Medical History of Bipolar Disorder
Throughout history, mania and depression have been noted by doctors, philosophers, writers, and more recently lawyers. The earliest written accounts of depression were recorded in ancient texts of the Mesopotamian era dating from the second millennium B.C. Depression also appears in the writings of medical luminaries from the ancient Greek and Roman civilizations, such as Hippocrates and Galen. Mania is harder to pinpoint in ancient works because the term was used broadly, roughly equivalent to today’s use of the words insane or psychotic. In that time period, clear accounts of bipolar disorder, a combination of the two symptoms depression and mania in the same person have yet to be found.
For nearly a millennium after the fall of the Roman Empire, the Greek Humoral Hypothesis prevailed as the theory of the cause of depression and mania. The humoral hypothesis asserted that ‘melancholia’ (depression) was caused by a body fluid known as black bile, while ‘mania’ (insanity) was caused by another fluid called yellow bile.
The idea of and debate about a relationship between mania and melancholia can be traced back to at least the 2nd century A.D. Although Soranus of Ephedrus (98-177 A.D.) described mania and melancholia as distinct diseases with separate origins, he acknowledged that others considered melancholia a form of mania.
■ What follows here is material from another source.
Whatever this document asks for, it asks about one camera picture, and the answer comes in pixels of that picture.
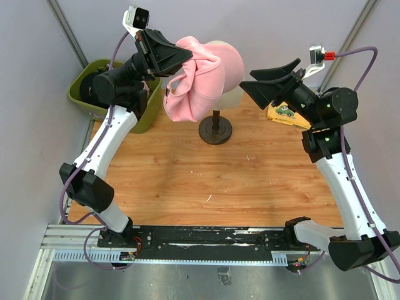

The earliest written descriptions of a bipolar relationship between mania and melancholia are attributed to Arataeus of Cappadocia, an eclectic medical philosopher who lived in Alexandria somewhere between 30 and 150 A.D. Arataeus is recognized as having authored most of the surviving texts referring to a unified concept of manic-depressive illness, viewing both melancholia and mania as having a common origin in ‘black bile’.
Not much else is noted about the relationship between the two until about the 17th century, when Richard Napier, a British physician, wrote extensively about psychiatric mental health conditions and may have described manic-depressive illness. He did not use the words manic depression or bipolar disorder, but referred to a disorder in which two mood states existed in a cycling pattern within one individual.
By the middle 19th century publications like Phillipe Pinel’s Treatise on Insanity (1806) and John Haslam’s Observations on Madness and Melancholy (1809) had reintroduced the concept of bipolar disease back into Western medicine. On January 31, 1854, Jules Baillarger described to the French Imperial Academy of Medicine a biphasic mental illness causing recurrent shifts between mania and depression. Two weeks later, on February 14, 1854, Jean-Pierre Falret presented a similar description to the Academy. This illness was designated folie circulaire (‘circular insanity’) by Falret, and folie à double forme (‘dual-form insanity’) by Baillarger.
By the late 19th century, multiple descriptions and case studies of bipolar mental illness were being published across Europe and, as well, the clinical pattern of manic depression had been described within medical textbooks. In his 1896 German-language textbook, Emil Kraeplin provided a definitive clinical description for bipolar disorder. He writes, “Manic-depressive insanity…includes on the one hand the whole domain of so-called periodic and circular insanity, on the other hand simple mania, [and] the greater part of the morbid states termed melancholia.” Kraeplin categorized and studied the natural course of untreated bipolar patients. He noted in his patient observations that in between phases of mania and depression, there were relatively symptom-free intervals in which the patient was able to function normally. For his definitive description, Emil Kraeplin is considered to be the father of the modern conceptualization of bipolar disorder.
By the middle 20th century, medical journals were publishing informed speculation concerning the origins of bipolar illness, specifically, describing the likelihood that bipolar depression ran in families. In 1952, The Journal of Nervous and Mental Disorders published an article analyzing heritability behind the disorder. This study, offering a statistical analysis of family generational data, showed a heightened incidence of bipolar disorder symptoms among biological relatives, providing evidence for a biological and more specifically genetic mode of transmission.